Research

For the full list of publications, see arxiv, Inspire,or ADS

Simulation-Based Inferenec with Convolutional Neural Networks 2403.01368

Simulation-Based Inference (SBI), also known as Likelihood-Free Inference, is a novel approach within the Bayesian framework designed to determine the posterior distribution when the likelihood function is intractable. This technique proves invaluable in scenarios where direct simulation of the physical process is possible. It has seen considerable application in understanding neural behavior and holds significant promise in cosmology, especially in extracting non-Gaussian information critical to unraveling the universe’s history and the nature of dark energy and dark matter.
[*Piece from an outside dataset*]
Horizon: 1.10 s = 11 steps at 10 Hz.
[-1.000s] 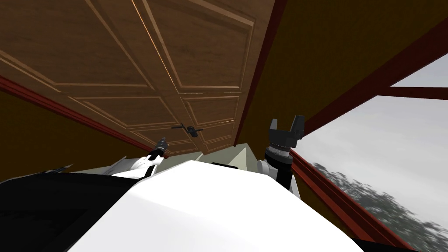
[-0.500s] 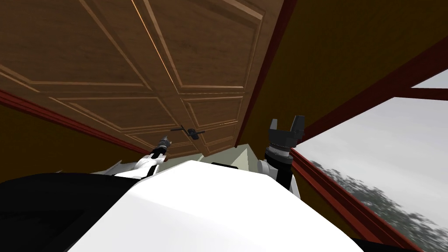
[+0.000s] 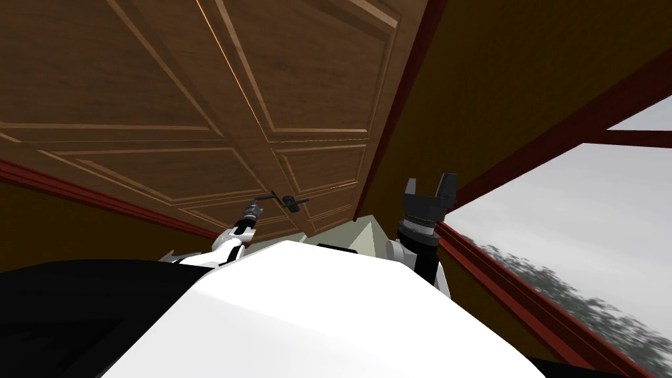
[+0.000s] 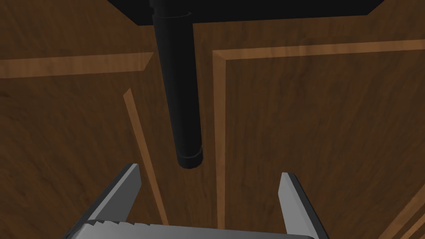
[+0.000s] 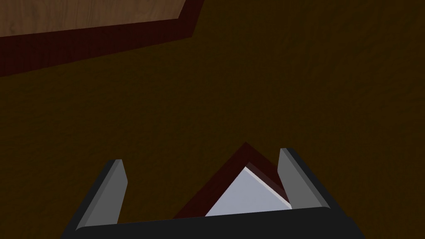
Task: Pull the door open
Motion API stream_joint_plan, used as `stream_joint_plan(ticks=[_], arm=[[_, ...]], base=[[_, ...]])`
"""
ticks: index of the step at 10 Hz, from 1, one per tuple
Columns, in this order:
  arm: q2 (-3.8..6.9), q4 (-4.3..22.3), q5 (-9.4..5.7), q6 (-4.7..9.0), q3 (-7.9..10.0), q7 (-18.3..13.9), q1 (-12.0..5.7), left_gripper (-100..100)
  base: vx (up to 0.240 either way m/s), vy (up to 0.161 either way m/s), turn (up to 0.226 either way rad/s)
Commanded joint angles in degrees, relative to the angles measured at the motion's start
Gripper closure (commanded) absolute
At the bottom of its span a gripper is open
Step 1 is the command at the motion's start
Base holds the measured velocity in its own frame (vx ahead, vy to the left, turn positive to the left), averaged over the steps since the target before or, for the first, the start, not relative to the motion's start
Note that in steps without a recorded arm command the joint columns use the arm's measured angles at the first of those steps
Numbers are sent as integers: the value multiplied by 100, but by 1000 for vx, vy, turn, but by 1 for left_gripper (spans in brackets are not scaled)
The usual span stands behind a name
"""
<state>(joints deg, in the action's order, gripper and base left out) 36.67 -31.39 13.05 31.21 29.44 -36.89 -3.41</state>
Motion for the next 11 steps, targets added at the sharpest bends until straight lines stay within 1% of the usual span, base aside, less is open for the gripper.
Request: stream_joint_plan(ticks=[1, 2, 3, 5, 7, 8, 9, 10, 11], arm=[[37, 277, -9, 176, 2, 73, -150, -100], [-21, 280, -53, 257, -9, 147, -252, -100], [-95, 272, -89, 332, -31, 213, -372, -100], [-95, 350, -89, 332, -31, 213, -372, -100], [-95, 272, -89, 332, -31, 213, -372, -100], [-199, 244, -118, 405, -72, 272, -532, -100], [-199, 11, -118, 405, -72, 272, -521, -100], [-199, 244, -118, 405, -72, 272, -532, -100], [-316, 213, -150, 488, -119, 339, -713, -100]], base=[[-9, 69, 4], [-18, 78, -50], [-23, 125, -153], [-14, 64, -49], [-2, -12, 12], [-20, 30, -214], [-35, 47, -117], [-18, 25, 13], [-27, 49, -177]])
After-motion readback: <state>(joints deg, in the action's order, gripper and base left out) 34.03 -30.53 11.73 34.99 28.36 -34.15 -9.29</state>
Convolutional Neural Networks (CNNs), traditionally employed in image classification tasks, such as with ResNet designs, offer a powerful means for data compression in SBI at the field level. However, cosmological data differs markedly from typical machine learning or computer vision images, characterized by stochastic properties and a low signal-to-noise ratio. In this work, we introduce a novel regularization and data augmentation strategy that significantly enhances CNN performance. By shuffling feature maps, we disrupt large-scale correlations, mitigating overfitting and co-adaptation more effectively than traditional methods like dropout. While this approach is not a one-size-fits-all solution, its potential for broader application, including in galaxy maps or 21cm maps, is promising.
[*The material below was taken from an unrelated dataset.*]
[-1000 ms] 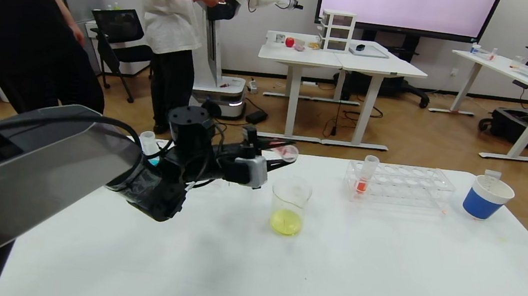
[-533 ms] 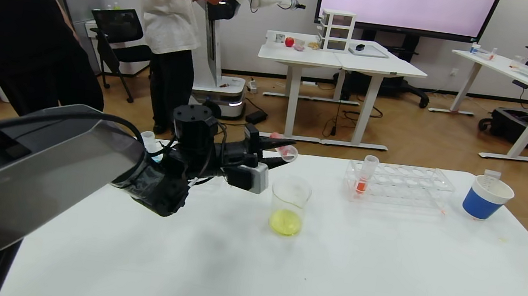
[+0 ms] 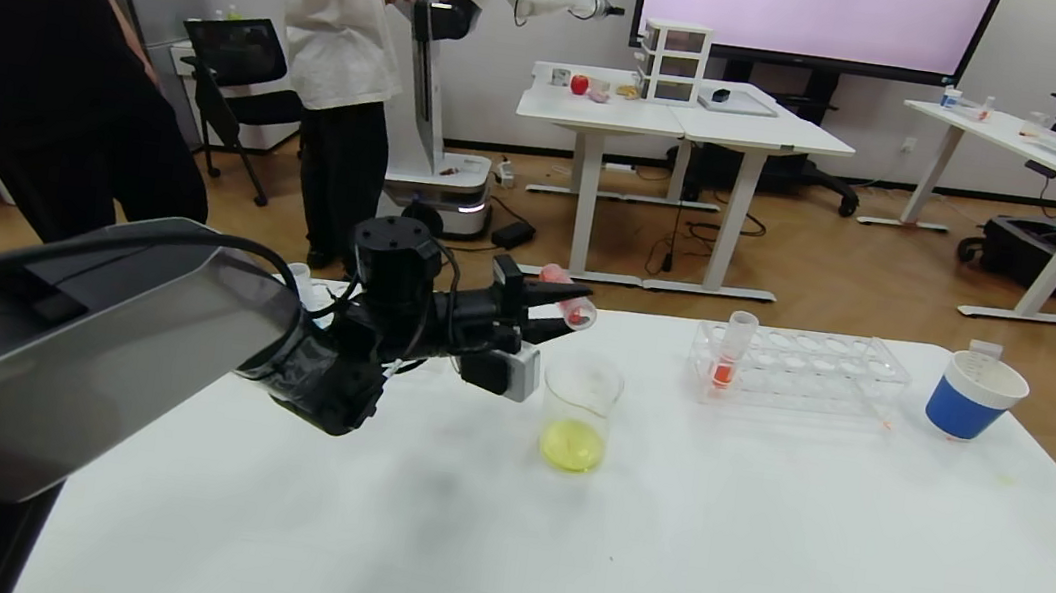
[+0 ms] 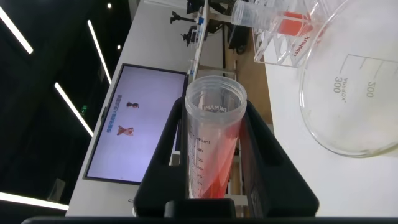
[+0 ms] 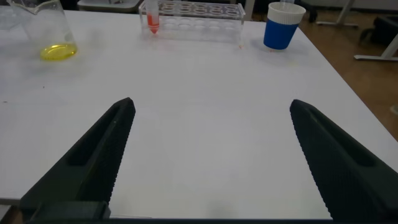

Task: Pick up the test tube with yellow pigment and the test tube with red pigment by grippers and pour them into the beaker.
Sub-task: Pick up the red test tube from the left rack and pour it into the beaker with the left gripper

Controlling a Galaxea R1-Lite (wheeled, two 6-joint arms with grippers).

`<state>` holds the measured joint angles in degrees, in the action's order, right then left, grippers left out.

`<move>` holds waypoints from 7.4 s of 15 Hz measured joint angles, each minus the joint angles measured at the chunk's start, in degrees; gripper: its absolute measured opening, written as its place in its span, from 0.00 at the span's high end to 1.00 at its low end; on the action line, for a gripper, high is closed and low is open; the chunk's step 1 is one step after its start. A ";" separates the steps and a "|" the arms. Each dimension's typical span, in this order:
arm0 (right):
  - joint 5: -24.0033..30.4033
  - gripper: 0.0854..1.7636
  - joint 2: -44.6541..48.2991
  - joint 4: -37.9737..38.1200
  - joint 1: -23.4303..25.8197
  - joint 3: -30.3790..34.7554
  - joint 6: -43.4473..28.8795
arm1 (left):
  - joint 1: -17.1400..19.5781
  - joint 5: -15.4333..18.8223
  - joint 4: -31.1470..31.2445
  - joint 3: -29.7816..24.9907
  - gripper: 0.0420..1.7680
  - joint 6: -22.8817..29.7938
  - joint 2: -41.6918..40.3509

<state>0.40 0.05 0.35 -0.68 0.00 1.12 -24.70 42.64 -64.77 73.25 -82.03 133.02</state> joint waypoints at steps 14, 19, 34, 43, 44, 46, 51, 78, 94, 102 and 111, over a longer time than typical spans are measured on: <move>0.01 0.02 0.00 -0.02 0.00 0.00 0.00 | -0.44 -2.27 1.49 -1.43 0.73 -14.45 0.22; 0.01 0.02 0.00 -0.02 0.00 0.00 -0.02 | -0.51 -2.54 6.45 -1.18 0.73 -21.05 -0.91; 0.00 0.02 0.00 0.00 0.00 0.00 0.00 | -1.62 -11.69 6.06 -2.74 0.73 14.97 -7.73; -0.02 0.02 0.00 -0.02 0.00 0.00 0.00 | -5.07 -63.67 1.10 -3.02 0.73 75.06 -11.61; 0.00 0.02 0.00 0.00 0.00 0.00 -0.02 | -4.77 -66.01 4.83 -2.74 0.73 79.60 -12.65; 0.00 0.02 0.00 -0.02 0.00 0.00 0.00 | -4.18 -68.44 8.19 -2.76 0.73 84.07 -14.53; 0.00 0.02 0.00 -0.02 0.00 0.00 0.00 | 3.32 -68.24 12.20 -3.11 0.73 84.14 -17.68; -0.02 0.02 0.00 0.00 0.02 0.00 0.00 | 36.24 -55.81 5.03 -10.41 0.73 88.48 -7.14; -0.02 0.02 0.00 -0.02 0.00 0.00 0.00 | 30.71 -55.83 8.52 -8.27 0.01 86.54 -13.04; -0.02 0.02 0.00 0.00 0.00 0.00 -0.02 | 16.69 -59.39 12.20 -4.60 0.01 81.40 -17.94; -0.02 0.02 0.00 -0.02 0.00 0.00 0.00 | 13.54 -59.39 17.53 -12.45 0.01 79.17 -37.57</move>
<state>0.38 0.05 0.33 -0.68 0.00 1.12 -11.15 -16.75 -47.24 60.81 -2.86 95.45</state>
Emulator of the weak lensing data vector 2402.17716 2403.12337

The computation involved in weak lensing and galaxy clustering analyses is notoriously demanding. Despite improvements from OpenMP and MPI, the precision and systemic calculation requirements of next-generation analyses, such as those in the growth-geometry project, are immense. Typically, running about 100 chains for varied priors and analysis settings could take several months and consume vast computational resources.
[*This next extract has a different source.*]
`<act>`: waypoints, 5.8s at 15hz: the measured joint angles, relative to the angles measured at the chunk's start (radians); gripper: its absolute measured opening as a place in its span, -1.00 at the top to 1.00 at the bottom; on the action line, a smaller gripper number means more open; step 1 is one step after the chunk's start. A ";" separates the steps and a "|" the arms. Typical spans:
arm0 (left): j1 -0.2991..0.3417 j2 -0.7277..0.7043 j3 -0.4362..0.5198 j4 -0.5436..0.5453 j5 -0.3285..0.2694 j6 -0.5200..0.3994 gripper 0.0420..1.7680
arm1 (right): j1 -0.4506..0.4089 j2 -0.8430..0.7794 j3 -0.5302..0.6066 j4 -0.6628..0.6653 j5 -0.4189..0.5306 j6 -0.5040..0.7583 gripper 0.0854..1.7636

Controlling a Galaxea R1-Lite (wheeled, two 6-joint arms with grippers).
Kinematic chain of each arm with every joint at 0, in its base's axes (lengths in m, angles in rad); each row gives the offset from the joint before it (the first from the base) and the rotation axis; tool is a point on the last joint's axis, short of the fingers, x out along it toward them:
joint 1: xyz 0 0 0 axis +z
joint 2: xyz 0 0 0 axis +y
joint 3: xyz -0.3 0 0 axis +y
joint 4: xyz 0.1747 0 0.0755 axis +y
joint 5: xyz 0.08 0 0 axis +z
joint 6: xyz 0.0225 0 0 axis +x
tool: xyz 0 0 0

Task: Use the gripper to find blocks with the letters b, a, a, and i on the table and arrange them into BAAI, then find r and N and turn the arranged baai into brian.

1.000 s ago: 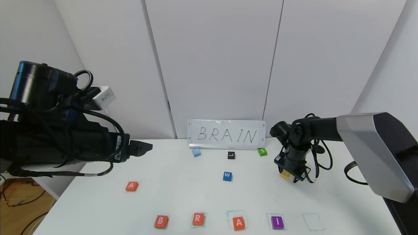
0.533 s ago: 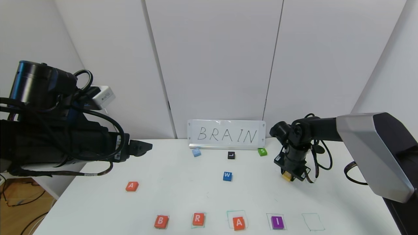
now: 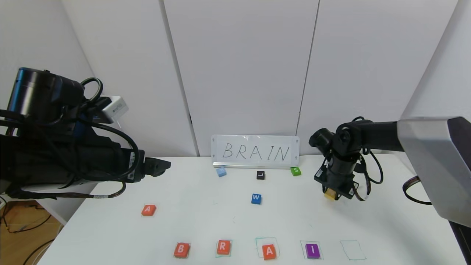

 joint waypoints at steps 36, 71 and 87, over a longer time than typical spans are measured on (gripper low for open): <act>0.000 -0.004 0.003 0.000 -0.001 0.010 -0.94 | -0.059 -0.451 1.058 -0.651 0.184 -0.882 0.46; 0.005 -0.001 0.003 0.000 -0.001 0.011 -0.94 | 0.012 -0.351 1.064 -0.700 0.094 -0.845 0.46; 0.006 0.003 0.003 0.000 0.000 0.011 -0.94 | -0.004 -0.373 1.064 -0.700 0.150 -0.846 -0.73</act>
Recent advancements propose using Neural Networks to accelerate these calculations, achieving speed increases by approximately 3000 times. Consequently, processing a weak lensing chain on an AMD EPYC 7642 48-core node with four workers is reduced from roughly a month to less than a day.

Traditional emulators are presumed to function within the fiducial contour alone, limiting their utility for real-data application or comprehensive parameter space analysis. Our work makes significant strides by incorporating Transformers and Self-attention mechanisms, enabling theoretical optimality in emulator accuracy across the entire prior space. This breakthrough allows for previously unfeasible comparisons and applications, leveraging the neural network’s speed.

In the first two of a serers of investigations of emulator approach, we forcast the constraining power of growth-geometry split formalism in LSST Year 1 data, and the calibration of different tension metric with intensive noise injection. Both of these work shows the great potential of an emulator that is highly accurate within a wide parameter space.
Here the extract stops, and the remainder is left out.